• _Work required_: Using the listing below, select the lines with the word "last" and copy them.

─── Supplied material

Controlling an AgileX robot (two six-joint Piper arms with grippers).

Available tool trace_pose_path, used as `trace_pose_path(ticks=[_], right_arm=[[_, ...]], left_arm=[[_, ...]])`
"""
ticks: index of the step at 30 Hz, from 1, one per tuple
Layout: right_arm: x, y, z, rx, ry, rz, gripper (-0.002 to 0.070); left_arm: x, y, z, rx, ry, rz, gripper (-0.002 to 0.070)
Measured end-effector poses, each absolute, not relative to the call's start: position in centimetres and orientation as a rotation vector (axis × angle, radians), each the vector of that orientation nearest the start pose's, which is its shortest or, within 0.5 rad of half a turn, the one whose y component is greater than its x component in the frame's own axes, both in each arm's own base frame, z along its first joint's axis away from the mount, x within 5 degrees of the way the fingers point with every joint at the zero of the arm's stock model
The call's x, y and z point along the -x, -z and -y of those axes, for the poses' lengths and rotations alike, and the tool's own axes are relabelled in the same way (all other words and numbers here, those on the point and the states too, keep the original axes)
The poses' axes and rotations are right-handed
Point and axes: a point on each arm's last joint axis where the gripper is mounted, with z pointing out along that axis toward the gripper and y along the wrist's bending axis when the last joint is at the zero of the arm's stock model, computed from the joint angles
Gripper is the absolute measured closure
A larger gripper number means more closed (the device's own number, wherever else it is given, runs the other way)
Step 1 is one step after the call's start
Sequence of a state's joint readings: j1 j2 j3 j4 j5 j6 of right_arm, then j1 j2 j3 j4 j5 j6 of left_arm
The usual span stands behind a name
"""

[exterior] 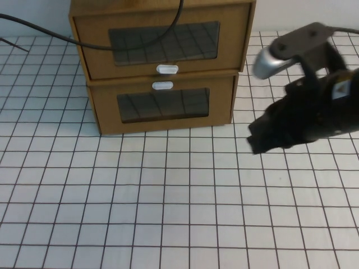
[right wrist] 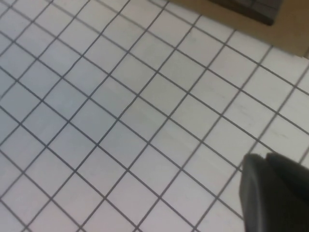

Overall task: Open the shoe box
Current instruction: 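Pull the top drawer of the cardboard box fully open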

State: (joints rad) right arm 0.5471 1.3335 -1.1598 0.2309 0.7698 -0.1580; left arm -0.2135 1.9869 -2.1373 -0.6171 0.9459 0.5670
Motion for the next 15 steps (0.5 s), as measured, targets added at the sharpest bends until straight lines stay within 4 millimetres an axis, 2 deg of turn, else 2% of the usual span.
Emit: trace_pose_path(ticks=[4,8,12,15], right_arm=[[-23.7,-33.3,-21.4,0.939,-0.273,-2.281,0.0689],[-23.4,-32.0,-25.7,1.186,-0.043,-2.088,0.0689],[-24.0,-31.0,-27.8,1.294,0.108,-1.902,0.0666],[-24.9,-30.7,-28.4,1.323,0.190,-1.800,0.0597]], left_arm=[[-43.4,-40.0,13.8,-0.683,0.557,-2.040,0.0677],[-43.4,-40.0,13.8,-0.681,0.559,-2.041,0.0677],[-43.4,-40.0,13.8,-0.681,0.563,-2.044,0.0677],[-43.4,-40.0,13.8,-0.682,0.565,-2.045,0.0677]])
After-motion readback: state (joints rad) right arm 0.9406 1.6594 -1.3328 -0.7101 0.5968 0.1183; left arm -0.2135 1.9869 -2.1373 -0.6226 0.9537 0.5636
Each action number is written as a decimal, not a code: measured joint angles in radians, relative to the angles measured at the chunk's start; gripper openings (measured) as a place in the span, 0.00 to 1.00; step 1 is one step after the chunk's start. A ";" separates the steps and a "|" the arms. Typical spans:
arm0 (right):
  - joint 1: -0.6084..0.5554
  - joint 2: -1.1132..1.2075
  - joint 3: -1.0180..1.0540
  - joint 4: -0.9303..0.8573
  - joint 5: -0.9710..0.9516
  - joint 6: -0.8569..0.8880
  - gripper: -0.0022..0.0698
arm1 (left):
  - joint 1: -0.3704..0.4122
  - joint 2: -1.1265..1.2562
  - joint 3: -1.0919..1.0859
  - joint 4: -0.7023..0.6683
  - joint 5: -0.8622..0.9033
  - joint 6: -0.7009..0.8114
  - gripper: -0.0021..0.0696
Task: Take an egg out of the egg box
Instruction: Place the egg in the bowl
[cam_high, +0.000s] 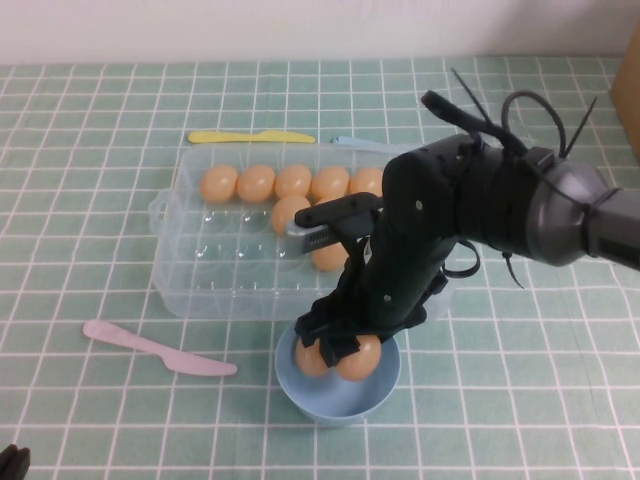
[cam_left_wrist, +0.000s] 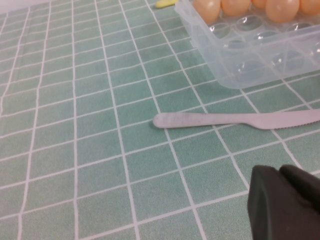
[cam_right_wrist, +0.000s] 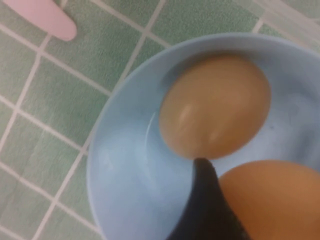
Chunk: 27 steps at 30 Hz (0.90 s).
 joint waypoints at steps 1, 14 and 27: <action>0.000 0.008 0.000 0.000 -0.006 0.000 0.60 | 0.000 0.000 0.000 0.000 0.000 0.000 0.02; 0.000 0.021 0.000 -0.005 -0.024 -0.002 0.66 | 0.000 0.000 0.000 0.000 0.000 0.000 0.02; 0.039 -0.193 0.019 -0.056 0.084 -0.002 0.42 | 0.000 0.000 0.000 0.000 0.000 0.000 0.02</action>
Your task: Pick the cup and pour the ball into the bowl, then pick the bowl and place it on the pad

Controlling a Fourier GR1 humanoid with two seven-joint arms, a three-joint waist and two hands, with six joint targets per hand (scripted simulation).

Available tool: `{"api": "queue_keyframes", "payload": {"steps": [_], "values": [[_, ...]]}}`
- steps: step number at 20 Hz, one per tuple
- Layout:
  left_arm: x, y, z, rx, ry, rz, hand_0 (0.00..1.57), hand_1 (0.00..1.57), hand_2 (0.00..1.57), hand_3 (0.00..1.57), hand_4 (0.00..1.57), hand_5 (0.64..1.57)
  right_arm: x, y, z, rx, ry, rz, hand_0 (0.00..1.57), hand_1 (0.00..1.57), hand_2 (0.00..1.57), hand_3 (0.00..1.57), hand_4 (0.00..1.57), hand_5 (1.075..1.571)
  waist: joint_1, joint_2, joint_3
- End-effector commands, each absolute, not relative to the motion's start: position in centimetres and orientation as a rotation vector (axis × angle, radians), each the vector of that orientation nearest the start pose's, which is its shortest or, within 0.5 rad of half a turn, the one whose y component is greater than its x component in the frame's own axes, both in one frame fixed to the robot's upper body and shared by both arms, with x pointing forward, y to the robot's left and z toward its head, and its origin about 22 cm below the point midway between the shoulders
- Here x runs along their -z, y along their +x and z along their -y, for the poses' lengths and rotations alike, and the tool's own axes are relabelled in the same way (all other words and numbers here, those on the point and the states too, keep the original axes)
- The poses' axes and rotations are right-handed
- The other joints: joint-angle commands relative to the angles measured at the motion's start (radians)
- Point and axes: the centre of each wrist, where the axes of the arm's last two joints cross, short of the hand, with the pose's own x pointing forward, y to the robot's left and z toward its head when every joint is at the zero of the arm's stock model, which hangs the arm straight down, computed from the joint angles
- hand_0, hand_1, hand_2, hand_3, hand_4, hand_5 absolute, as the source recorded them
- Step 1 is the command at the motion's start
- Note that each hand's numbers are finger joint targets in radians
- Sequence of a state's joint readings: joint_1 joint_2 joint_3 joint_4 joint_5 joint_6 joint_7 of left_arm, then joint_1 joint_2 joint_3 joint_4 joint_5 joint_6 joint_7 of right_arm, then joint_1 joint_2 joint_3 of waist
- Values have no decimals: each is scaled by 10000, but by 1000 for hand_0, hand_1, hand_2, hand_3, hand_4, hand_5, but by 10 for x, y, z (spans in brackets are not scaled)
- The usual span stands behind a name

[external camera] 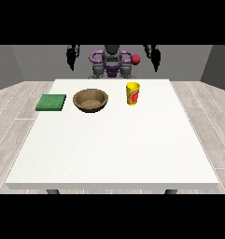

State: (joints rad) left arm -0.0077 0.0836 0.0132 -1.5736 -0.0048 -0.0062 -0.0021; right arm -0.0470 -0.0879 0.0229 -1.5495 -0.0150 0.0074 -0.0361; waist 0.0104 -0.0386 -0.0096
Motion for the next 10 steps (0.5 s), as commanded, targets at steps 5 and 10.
{"api": "queue_keyframes", "payload": {"steps": [5,10], "values": [[-38,248,-256,977,862,16046,0,0,0,0,0,1557,-38,256,250,-1187,-615,16256,0,0,0,0,0,1569,-131,-2513,64],[-68,262,-269,-911,176,16366,0,0,0,0,0,1558,-40,232,322,-518,180,15741,0,0,0,0,0,1569,-847,-1600,99]]}}
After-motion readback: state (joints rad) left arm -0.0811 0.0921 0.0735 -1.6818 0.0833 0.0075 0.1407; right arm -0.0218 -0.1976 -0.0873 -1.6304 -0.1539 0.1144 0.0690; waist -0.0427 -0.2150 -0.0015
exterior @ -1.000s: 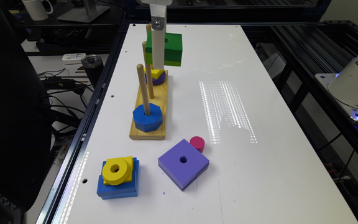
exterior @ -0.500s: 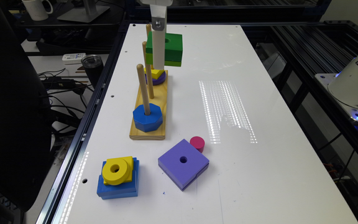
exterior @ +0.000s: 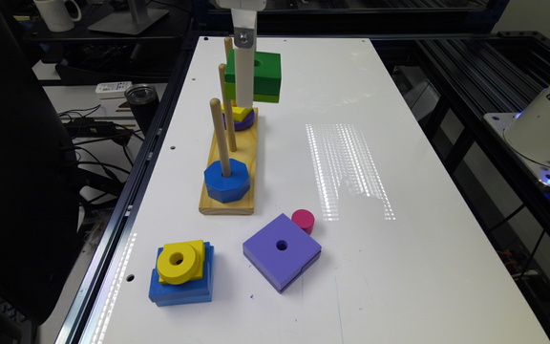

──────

• _Task solution_:
Point and axes: a point on each arm's last joint axis where the gripper is mounted, with z pointing out along that axis toward the gripper and y along the wrist's bending axis when the last joint is at the zero of the arm's stock model, computed from the joint angles
- Point and axes: the centre of each wrist, where the axes of the arm's last two joints cross, short of the hand, with the pose's own x pointing forward, y to the robot's left and z toward its head when every joint is at the zero of the arm's stock model, which hangs the arm straight down, computed from the joint angles

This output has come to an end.